**Records provided:**
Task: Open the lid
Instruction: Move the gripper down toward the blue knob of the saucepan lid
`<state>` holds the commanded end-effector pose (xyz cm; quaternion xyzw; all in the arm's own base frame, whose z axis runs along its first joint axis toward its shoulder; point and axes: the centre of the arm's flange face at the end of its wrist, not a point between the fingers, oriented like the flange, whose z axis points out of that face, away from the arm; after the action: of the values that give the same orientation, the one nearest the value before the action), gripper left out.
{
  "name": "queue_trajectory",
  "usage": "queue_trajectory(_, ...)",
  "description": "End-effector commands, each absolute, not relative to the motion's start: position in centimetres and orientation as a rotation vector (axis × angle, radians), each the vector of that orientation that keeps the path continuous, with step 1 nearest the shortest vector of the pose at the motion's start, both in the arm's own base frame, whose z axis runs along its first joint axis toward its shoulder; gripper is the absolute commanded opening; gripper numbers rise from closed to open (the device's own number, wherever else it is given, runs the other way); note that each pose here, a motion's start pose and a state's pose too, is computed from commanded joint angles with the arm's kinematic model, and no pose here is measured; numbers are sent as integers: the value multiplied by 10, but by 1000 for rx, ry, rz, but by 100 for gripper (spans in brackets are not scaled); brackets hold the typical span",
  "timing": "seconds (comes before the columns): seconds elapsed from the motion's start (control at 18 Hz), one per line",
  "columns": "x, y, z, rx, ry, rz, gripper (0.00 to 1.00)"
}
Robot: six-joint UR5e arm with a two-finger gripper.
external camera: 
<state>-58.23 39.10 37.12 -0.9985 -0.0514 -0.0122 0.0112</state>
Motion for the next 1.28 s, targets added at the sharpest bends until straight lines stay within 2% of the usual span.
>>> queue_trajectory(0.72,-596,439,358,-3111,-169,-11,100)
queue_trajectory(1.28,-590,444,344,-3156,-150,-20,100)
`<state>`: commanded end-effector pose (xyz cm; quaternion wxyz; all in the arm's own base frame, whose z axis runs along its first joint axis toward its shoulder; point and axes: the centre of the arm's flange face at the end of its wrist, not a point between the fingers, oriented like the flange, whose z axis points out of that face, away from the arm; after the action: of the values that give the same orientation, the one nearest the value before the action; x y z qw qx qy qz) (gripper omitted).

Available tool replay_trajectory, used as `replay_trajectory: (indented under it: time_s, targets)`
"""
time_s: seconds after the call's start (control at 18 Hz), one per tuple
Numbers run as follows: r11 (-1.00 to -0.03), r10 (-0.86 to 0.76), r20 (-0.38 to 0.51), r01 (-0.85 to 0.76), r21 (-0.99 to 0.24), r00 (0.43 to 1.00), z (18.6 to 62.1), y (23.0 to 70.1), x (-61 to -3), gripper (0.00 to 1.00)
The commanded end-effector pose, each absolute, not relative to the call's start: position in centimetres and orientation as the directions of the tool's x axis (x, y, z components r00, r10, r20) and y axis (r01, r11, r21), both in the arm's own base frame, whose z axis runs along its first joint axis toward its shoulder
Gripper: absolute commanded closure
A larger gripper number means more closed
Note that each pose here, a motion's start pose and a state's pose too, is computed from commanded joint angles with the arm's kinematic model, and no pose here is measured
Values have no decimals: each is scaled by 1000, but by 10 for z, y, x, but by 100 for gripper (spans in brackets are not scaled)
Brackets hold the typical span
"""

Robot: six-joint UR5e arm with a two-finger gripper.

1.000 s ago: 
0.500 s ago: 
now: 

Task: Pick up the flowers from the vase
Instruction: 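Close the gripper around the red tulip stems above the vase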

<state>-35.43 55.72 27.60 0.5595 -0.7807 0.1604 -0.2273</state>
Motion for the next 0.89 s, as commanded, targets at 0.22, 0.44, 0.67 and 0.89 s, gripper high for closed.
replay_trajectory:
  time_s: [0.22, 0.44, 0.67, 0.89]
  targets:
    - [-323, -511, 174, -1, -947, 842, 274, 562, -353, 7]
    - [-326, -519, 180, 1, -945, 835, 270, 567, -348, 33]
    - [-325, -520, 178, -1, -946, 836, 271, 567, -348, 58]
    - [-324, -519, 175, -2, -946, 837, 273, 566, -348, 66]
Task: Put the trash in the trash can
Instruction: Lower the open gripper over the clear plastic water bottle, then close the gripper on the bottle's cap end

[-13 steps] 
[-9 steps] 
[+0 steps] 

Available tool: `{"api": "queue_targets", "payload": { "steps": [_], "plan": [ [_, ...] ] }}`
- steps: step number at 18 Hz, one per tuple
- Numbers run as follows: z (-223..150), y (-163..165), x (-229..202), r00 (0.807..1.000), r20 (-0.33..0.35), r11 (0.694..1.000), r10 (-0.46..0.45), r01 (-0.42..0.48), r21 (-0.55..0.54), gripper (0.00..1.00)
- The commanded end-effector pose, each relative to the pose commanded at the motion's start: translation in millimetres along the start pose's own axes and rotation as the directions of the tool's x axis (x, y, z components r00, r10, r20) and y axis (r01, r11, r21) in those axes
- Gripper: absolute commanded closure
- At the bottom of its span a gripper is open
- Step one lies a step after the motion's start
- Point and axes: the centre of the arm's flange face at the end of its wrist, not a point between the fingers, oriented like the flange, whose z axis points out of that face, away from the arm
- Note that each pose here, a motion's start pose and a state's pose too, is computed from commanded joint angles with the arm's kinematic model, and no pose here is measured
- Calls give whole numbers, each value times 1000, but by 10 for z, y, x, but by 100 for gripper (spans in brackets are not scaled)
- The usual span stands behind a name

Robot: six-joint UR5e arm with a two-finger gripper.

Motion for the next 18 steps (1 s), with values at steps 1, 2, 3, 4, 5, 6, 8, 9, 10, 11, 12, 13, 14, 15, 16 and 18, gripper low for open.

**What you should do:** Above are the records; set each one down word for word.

**Reply:**
Task: Open the lid
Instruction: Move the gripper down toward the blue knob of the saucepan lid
`<state>` holds the commanded end-effector pose (xyz cm; quaternion xyzw; all in the arm's own base frame, whose z axis runs along its first joint axis toward its shoulder; point and axes: the centre of the arm's flange face at the end of its wrist, not a point between the fingers, oriented like the flange, whose z axis points out of that face, away from the arm; after the action: of the values that give the same orientation, the one nearest the value before the action), gripper left out.
{
  "name": "queue_trajectory",
  "usage": "queue_trajectory(_, ...)",
  "description": "End-effector commands, each absolute, not relative to the motion's start: position in centimetres and orientation as a rotation vector (axis × angle, radians), each the vector of that orientation that keeps the path continuous, with step 1 nearest the shortest vector of the pose at the motion's start, both in the arm's own base frame, whose z axis runs along its first joint axis toward its shoulder; gripper is the absolute commanded opening; gripper numbers rise from closed to open (the device's own number, wherever else it is given, runs the other way); note that each pose here, a motion's start pose and a state's pose too, is computed from commanded joint angles with the arm's kinematic model, and no pose here is measured; numbers are sent as integers: the value multiplied by 10, but by 1000 for rx, ry, rz, but by 100 for gripper (spans in brackets are not scaled); brackets hold the typical span",
  "timing": "seconds (comes before the columns): seconds elapsed from the motion's start (control at 18 Hz), one per line",
  "columns": "x, y, z, rx, ry, rz, gripper (0.00 to 1.00)"
}
Robot: six-joint UR5e arm with a two-finger gripper.
external camera: 
<state>-58.23 39.10 37.12 -0.9985 -0.0514 -0.0122 0.0112</state>
Motion for the next 1.28 s, targets added at the sharpest bends until straight lines stay within 2% of the usual span.
>>> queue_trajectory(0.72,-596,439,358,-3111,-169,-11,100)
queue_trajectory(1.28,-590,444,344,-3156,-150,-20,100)
`<state>`: commanded end-effector pose (xyz cm; quaternion wxyz; all in the arm's own base frame, whose z axis runs along its first joint axis toward its shoulder; point and axes: the centre of the arm's flange face at the end of its wrist, not a point between the fingers, oriented like the flange, whose z axis points out of that face, away from the arm; after the action: of the values that give the same orientation, the one nearest the value before the action; x y z qw qx qy qz) (gripper omitted).

Available tool replay_trajectory, used as `replay_trajectory: (indented under it: time_s, targets)`
"""
time_s: seconds after the call's start (control at 18 Hz), one per tuple
Numbers run as follows: r11 (-1.00 to -0.03), r10 (-0.86 to 0.76), r20 (-0.38 to 0.51), r01 (-0.85 to 0.76), r21 (-0.99 to 0.24), r00 (0.43 to 1.00), z (18.6 to 62.1), y (23.0 to 70.1), x (-61 to -3), gripper (0.00 to 1.00)
The commanded end-effector pose, each absolute, not relative to the call's start: position in centimetres and orientation as the directions of the tool's x axis (x, y, z components r00, r10, r20) and y axis (r01, r11, r21), both in the arm's own base frame, whose z axis runs along its first joint axis toward its shoulder
Gripper: absolute commanded closure
A larger gripper number means more closed
Note that each pose here, a motion's start pose and a state's pose too, is computed from commanded joint angles with the arm's kinematic model, and no pose here is measured
Values have no decimals: each is scaled by 1000, but by 10 for z, y, x, but by 100 for gripper (spans in brackets are not scaled)
Brackets hold the typical span
"""

Robot: six-joint UR5e arm with a two-finger gripper.

1.000 s ago: 
0.500 s ago: 
now: 

Task: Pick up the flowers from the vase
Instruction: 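Close the gripper around the red tulip stems above the vase
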
<state>-35.43 55.72 27.60 0.5595 -0.7807 0.1604 -0.2273</state>
Motion for the next 0.89 s, as commanded, targets at 0.22, 0.44, 0.67 and 0.89 s, gripper high for closed.
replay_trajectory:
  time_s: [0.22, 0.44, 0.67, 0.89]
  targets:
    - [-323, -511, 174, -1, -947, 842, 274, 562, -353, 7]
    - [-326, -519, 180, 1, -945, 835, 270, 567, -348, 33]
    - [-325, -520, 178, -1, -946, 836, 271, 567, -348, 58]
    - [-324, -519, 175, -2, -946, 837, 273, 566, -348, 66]
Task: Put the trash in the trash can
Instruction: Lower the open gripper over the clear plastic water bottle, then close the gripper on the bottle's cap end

[-13 steps] 
[-9 steps] 
[+0 steps] 

Available tool: `{"api": "queue_targets", "payload": { "steps": [_], "plan": [ [_, ...] ] }}`
- steps: step number at 18 Hz, one per tuple
- Numbers run as follows: z (-223..150), y (-163..165), x (-229..202), r00 (0.807..1.000), r20 (-0.33..0.35), r11 (0.694..1.000), r10 (-0.46..0.45), r01 (-0.42..0.48), r21 (-0.55..0.54), gripper (0.00..1.00)
- The commanded end-effector pose, each relative to the pose commanded at the motion's start: translation in millimetres along the start pose's own axes and rotation as the directions of the tool's x axis (x, y, z components r00, r10, r20) and y axis (r01, r11, r21) in those axes
- Gripper: absolute commanded closure
- At the bottom of its span a gripper is open
- Step one lies a step after the motion's start
- Point and axes: the centre of the arm's flange face at the end of its wrist, not a point between the fingers, oriented like the flange, whose z axis points out of that face, away from the arm
- Note that each pose here, a motion's start pose and a state's pose too, is computed from commanded joint angles with the arm's kinematic model, and no pose here is measured
- Calls give whole numbers, each value times 1000, but by 10 for z, y, x, but by 100 for gripper (spans in brackets are not scaled)
- The usual span stands behind a name

Robot: six-joint UR5e arm with a two-finger gripper.

Motion for the next 18 steps (1 s), with values at steps 1, 2, 3, 4, 5, 6, 8, 9, 10, 11, 12, 13, 14, 15, 16 and 18, gripper low for open.

The work for this exercise is now done.